§ **Goal of the exercise**: Repeat the listing below in full.

─── Raw data

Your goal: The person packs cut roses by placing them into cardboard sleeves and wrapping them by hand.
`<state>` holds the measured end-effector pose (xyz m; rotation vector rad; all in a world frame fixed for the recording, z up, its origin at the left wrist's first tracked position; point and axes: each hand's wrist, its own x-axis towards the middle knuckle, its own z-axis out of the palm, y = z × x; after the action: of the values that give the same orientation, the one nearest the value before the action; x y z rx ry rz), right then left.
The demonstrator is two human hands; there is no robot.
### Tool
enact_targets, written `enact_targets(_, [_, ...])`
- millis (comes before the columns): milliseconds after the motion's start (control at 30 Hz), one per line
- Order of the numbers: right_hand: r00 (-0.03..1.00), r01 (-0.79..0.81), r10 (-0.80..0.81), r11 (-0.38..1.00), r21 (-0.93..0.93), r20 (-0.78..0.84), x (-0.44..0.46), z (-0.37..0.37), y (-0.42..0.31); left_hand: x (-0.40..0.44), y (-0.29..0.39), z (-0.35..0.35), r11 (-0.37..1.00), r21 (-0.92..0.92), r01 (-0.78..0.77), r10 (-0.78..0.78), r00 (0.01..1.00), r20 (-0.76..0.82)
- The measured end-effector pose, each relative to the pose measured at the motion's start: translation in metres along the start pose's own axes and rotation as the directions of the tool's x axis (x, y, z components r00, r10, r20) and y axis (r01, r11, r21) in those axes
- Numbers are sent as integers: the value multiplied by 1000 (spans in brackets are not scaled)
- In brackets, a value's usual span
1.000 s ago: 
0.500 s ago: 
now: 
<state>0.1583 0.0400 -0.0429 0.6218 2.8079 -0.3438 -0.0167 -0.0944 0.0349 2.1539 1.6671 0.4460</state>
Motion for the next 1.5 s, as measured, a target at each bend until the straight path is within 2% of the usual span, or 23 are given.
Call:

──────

§ **Answer to the exercise**:
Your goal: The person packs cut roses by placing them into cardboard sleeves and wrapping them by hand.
`<state>` holds the measured end-effector pose (xyz m; rotation vector rad; all in a world frame fixed for the recording, z up, its origin at the left wrist's first tracked position; point and axes: each hand's wrist, its own x-axis towards the middle knuckle, its own z-axis out of the palm, y = z × x; after the action: of the values that give the same orientation, the one nearest the value before the action; x y z rx ry rz), right then left.
The demonstrator is two human hands; there is no robot.
### Tool
enact_targets, written `enact_targets(_, [_, ...])`
- millis (comes before the columns): milliseconds after the motion's start (control at 30 Hz), one per line
- Order of the numbers: right_hand: r00 (-0.03..1.00), r01 (-0.79..0.81), r10 (-0.80..0.81), r11 (-0.38..1.00), r21 (-0.93..0.93), r20 (-0.78..0.84), x (-0.44..0.46), z (-0.37..0.37), y (-0.42..0.31); left_hand: x (-0.40..0.44), y (-0.29..0.39), z (-0.35..0.35), r11 (-0.37..1.00), r21 (-0.92..0.92), r01 (-0.78..0.77), r10 (-0.78..0.78), r00 (0.01..1.00), r20 (-0.76..0.82)
- The measured end-effector pose, each relative to the pose measured at the motion's start: translation in metres along the start pose's own axes and rotation as the directions of the tool's x axis (x, y, z components r00, r10, r20) and y axis (r01, r11, r21) in those axes
- Numbers are sent as integers: the value multiplied by 1000 (spans in brackets are not scaled)
- In brackets, a value's usual span
1.000 s ago: 
0.500 s ago: 
now: 
<state>0.1583 0.0400 -0.0429 0.6218 2.8079 -0.3438 -0.0167 -0.0944 0.0349 2.1539 1.6671 0.4460</state>
Motion for the next 1.5 s, as measured, a target at each bend until the straight path is within 2% of the usual span, or 23 are given.
Call:

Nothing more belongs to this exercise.